Copy everything in the listing below word for word, apart from any images.
===
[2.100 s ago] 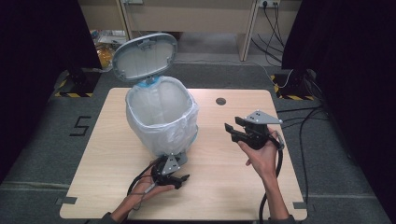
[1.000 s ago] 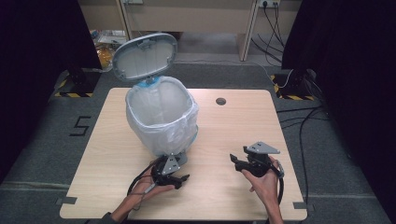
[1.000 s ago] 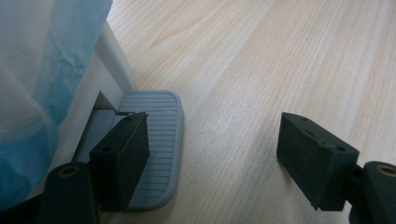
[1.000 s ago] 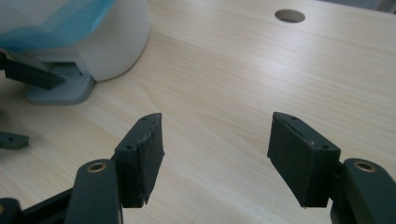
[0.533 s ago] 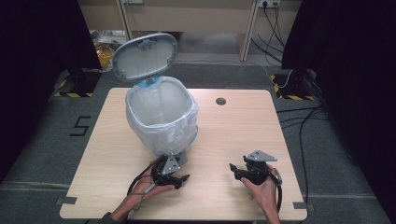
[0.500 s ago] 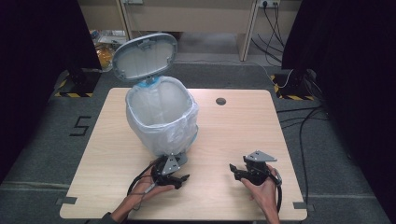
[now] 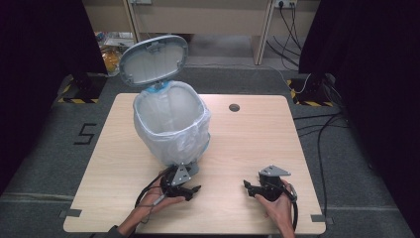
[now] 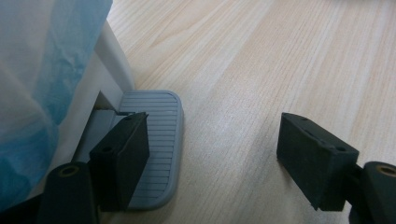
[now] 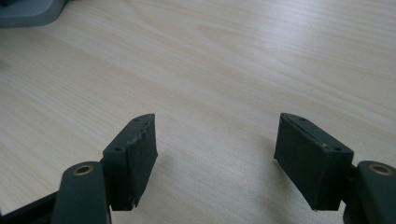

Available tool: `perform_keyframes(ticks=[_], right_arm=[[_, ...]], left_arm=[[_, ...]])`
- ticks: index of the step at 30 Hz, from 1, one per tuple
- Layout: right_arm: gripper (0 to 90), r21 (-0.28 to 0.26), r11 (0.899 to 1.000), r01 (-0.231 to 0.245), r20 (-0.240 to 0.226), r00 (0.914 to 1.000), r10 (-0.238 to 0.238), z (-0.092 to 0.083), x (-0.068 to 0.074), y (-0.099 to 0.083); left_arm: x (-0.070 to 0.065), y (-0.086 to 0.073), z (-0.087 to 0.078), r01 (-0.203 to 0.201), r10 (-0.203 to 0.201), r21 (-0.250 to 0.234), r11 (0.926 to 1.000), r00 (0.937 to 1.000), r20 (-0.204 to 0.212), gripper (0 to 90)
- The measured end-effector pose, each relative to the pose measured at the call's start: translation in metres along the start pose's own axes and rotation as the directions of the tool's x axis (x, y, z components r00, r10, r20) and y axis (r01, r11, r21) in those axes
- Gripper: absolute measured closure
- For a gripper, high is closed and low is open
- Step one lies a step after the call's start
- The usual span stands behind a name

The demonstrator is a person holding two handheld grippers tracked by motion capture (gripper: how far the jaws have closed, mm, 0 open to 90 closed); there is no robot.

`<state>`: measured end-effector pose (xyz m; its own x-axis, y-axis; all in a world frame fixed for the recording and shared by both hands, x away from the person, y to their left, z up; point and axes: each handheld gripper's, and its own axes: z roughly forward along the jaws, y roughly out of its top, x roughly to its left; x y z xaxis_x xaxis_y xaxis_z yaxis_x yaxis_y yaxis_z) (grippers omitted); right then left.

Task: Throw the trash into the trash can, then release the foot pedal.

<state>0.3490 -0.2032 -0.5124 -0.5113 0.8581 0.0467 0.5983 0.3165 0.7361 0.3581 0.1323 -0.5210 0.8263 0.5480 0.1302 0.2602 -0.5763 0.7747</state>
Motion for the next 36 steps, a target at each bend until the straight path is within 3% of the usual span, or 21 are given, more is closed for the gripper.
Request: perform_keyframes(ticks=[6,11,36], right_arm=[[28.9,0.002,1.0,0.002,0.007,1.0,-0.002,0.0009,0.0006,-0.0023],[21.9,0.006,0.999,0.043,0.023,0.9988,-0.043,0.0027,0.0053,-0.0039],[20.6,0.011,0.999,0.041,0.033,0.9986,-0.041,0.0024,0.0069,-0.0044]], left_arm=[[0.0001,0.0,-0.0001,0.001,-0.001,0.001,1.0,1.0,0.001,24.8],[0.0001,0.0,0.0,0.001,-0.001,0.0,1.0,1.0,0.002,24.8],[-0.0001,0.0,0.0001,0.001,-0.001,-0.002,1.0,1.0,0.0,24.8]])
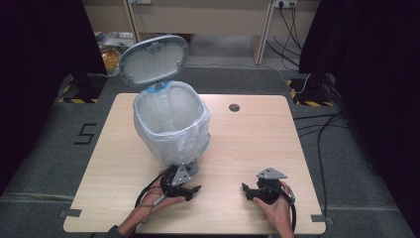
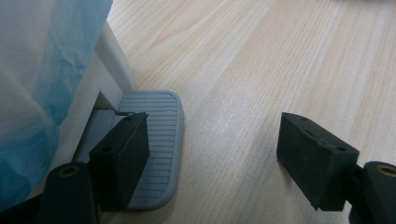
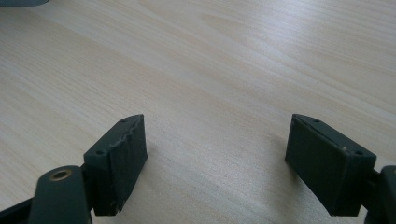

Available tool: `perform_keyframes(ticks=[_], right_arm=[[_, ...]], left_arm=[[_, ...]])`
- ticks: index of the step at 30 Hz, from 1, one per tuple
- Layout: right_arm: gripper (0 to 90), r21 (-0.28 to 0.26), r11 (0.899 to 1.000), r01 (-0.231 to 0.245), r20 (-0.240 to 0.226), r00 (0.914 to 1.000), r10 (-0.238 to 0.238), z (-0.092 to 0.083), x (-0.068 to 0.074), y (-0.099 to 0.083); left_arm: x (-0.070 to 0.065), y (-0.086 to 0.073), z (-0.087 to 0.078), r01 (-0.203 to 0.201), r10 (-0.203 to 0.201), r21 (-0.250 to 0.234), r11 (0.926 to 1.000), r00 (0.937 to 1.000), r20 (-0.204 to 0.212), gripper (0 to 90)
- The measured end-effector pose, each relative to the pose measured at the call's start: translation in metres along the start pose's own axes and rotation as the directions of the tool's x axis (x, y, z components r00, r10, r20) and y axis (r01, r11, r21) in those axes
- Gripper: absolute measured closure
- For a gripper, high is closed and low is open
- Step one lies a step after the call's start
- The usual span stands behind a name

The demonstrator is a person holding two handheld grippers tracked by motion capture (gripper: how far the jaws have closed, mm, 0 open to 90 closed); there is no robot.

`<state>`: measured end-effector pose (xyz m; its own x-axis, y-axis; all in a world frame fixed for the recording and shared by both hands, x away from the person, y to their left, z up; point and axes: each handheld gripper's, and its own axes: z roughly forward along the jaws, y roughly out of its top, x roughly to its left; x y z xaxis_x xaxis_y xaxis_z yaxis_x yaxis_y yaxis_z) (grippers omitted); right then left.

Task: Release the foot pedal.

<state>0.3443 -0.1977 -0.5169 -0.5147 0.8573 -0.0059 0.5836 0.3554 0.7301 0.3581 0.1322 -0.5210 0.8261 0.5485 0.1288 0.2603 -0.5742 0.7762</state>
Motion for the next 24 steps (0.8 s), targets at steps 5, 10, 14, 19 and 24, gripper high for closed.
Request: perform_keyframes(ticks=[5,10,14,19,24], right_arm=[[20.4,0.001,1.0,0.0,-0.001,1.0,0.0,0.0,0.0,0.0001],[20.4,0.0,1.0,0.0,0.0,1.0,0.0,0.0001,0.0001,0.0],[20.4,0.0,1.0,0.0,-0.001,1.0,0.0,0.0001,0.0002,0.0],[20.3,0.001,1.0,-0.001,0.0,1.0,0.001,0.0,0.0003,0.0],[20.2,0.001,1.0,0.0,0.0,1.0,0.0,0.0,0.0002,0.0]], left_arm=[[-0.0001,0.0002,0.0,-0.002,0.002,0.001,1.0,1.0,0.0,24.8],[-0.0007,0.0005,-0.0001,-0.007,0.007,0.001,1.0,1.0,-0.003,24.8],[-0.0015,0.0004,-0.0003,-0.011,0.011,-0.002,0.9999,0.9999,-0.009,24.8],[-0.0023,0.0035,-0.0031,-0.009,0.009,-0.014,0.9999,0.9998,-0.017,24.8],[-0.0025,0.0039,-0.0036,-0.005,0.005,-0.019,0.9998,0.9998,-0.017,24.8]])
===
→ **TASK RESULT**
[2.100 s ago] 
[1.000 s ago] 
[1.000 s ago] 
[1.000 s ago] 
[0.533 s ago] 
[0.500 s ago] 
[now] 
[now] 
[now] 

Available tool: `perform_keyframes(ticks=[_], right_arm=[[_, ...]], left_arm=[[_, ...]])`
- ticks: index of the step at 30 Hz, from 1, one per tuple
- Layout: right_arm: gripper (0 to 90), r21 (-0.28 to 0.26), r11 (0.899 to 1.000), r01 (-0.231 to 0.245), r20 (-0.240 to 0.226), r00 (0.914 to 1.000), r10 (-0.238 to 0.238), z (-0.092 to 0.083), x (-0.068 to 0.074), y (-0.099 to 0.083); left_arm: x (-0.070 to 0.065), y (-0.086 to 0.073), z (-0.087 to 0.078), r01 (-0.203 to 0.201), r10 (-0.203 to 0.201), r21 (-0.250 to 0.234), r11 (0.926 to 1.000), r00 (0.937 to 1.000), r20 (-0.204 to 0.212), gripper (0 to 90)
- The measured end-effector pose, each relative to the pose measured at the call's start: translation in metres along the start pose's own axes and rotation as the directions of the tool's x axis (x, y, z components r00, r10, r20) and y axis (r01, r11, r21) in those axes
- Gripper: absolute measured closure
- For a gripper, high is closed and low is open
- Step one lies a step after the call's start
- The usual span stands behind a name

The demonstrator is a person holding two handheld grippers tracked by motion capture (gripper: how far the jaws have closed, mm, 0 open to 90 closed); there is no robot.

`<state>`: measured end-effector pose (xyz m; its own x-axis, y-axis; all in a world frame fixed for the recording and shared by both hands, x away from the person, y to their left, z up; point and axes: each handheld gripper's, and its own axes: z roughly forward along the jaws, y roughly out of its top, x roughly to its left; x y z xaxis_x xaxis_y xaxis_z yaxis_x yaxis_y yaxis_z) (grippers omitted); right then left.

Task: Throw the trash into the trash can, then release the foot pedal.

<state>0.3490 -0.2032 -0.5124 -0.5113 0.8581 0.0467 0.5983 0.3165 0.7361 0.3581 0.1323 -0.5210 0.8263 0.5480 0.1302 0.2602 -0.5763 0.7747</state>
Motion for the next 36 steps, a target at each bend until the straight path is within 3% of the usual span, or 21 are given, more is closed for the gripper.
Request: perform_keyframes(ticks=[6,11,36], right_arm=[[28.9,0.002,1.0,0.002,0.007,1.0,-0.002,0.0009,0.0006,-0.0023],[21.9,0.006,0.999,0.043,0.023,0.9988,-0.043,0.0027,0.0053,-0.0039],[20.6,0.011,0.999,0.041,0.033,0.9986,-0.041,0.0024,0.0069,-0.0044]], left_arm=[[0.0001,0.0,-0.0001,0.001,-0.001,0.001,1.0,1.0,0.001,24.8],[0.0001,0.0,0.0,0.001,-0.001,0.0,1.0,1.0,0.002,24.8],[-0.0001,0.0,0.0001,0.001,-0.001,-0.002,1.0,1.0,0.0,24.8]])

Available tool: `perform_keyframes(ticks=[_], right_arm=[[_, ...]], left_arm=[[_, ...]])`
- ticks: index of the step at 30 Hz, from 1, one per tuple
- Layout: right_arm: gripper (0 to 90), r21 (-0.28 to 0.26), r11 (0.899 to 1.000), r01 (-0.231 to 0.245), r20 (-0.240 to 0.226), r00 (0.914 to 1.000), r10 (-0.238 to 0.238), z (-0.092 to 0.083), x (-0.068 to 0.074), y (-0.099 to 0.083); left_arm: x (-0.070 to 0.065), y (-0.086 to 0.073), z (-0.087 to 0.078), r01 (-0.203 to 0.201), r10 (-0.203 to 0.201), r21 (-0.250 to 0.234), r11 (0.926 to 1.000), r00 (0.937 to 1.000), r20 (-0.204 to 0.212), gripper (0 to 90)
- The measured end-effector pose, each relative to the pose measured at the call's start: translation in metres along the start pose's own axes and rotation as the directions of the tool's x axis (x, y, z components r00, r10, r20) and y axis (r01, r11, r21) in those axes
- Gripper: absolute measured closure
- For a gripper, high is closed and low is open
- Step one lies a step after the call's start
- The usual span stands behind a name

The demonstrator is a person holding two handheld grippers tracked by motion capture (gripper: how far the jaws have closed, mm, 0 open to 90 closed); there is no robot.

`<state>`: measured end-effector pose (xyz m; its own x-axis, y-axis; all in a world frame fixed for the recording and shared by both hands, x away from the person, y to their left, z up; point and axes: each handheld gripper's, and its own axes: z roughly forward along the jaws, y roughly out of its top, x roughly to its left; x y z xaxis_x xaxis_y xaxis_z yaxis_x yaxis_y yaxis_z) (grippers omitted); right then left.

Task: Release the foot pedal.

<state>0.3443 -0.1977 -0.5169 -0.5147 0.8573 -0.0059 0.5836 0.3554 0.7301 0.3581 0.1322 -0.5210 0.8261 0.5485 0.1288 0.2603 -0.5742 0.7762</state>
Motion for the next 24 steps (0.8 s), targets at steps 5, 10, 14, 19 and 24, gripper high for closed.
Request: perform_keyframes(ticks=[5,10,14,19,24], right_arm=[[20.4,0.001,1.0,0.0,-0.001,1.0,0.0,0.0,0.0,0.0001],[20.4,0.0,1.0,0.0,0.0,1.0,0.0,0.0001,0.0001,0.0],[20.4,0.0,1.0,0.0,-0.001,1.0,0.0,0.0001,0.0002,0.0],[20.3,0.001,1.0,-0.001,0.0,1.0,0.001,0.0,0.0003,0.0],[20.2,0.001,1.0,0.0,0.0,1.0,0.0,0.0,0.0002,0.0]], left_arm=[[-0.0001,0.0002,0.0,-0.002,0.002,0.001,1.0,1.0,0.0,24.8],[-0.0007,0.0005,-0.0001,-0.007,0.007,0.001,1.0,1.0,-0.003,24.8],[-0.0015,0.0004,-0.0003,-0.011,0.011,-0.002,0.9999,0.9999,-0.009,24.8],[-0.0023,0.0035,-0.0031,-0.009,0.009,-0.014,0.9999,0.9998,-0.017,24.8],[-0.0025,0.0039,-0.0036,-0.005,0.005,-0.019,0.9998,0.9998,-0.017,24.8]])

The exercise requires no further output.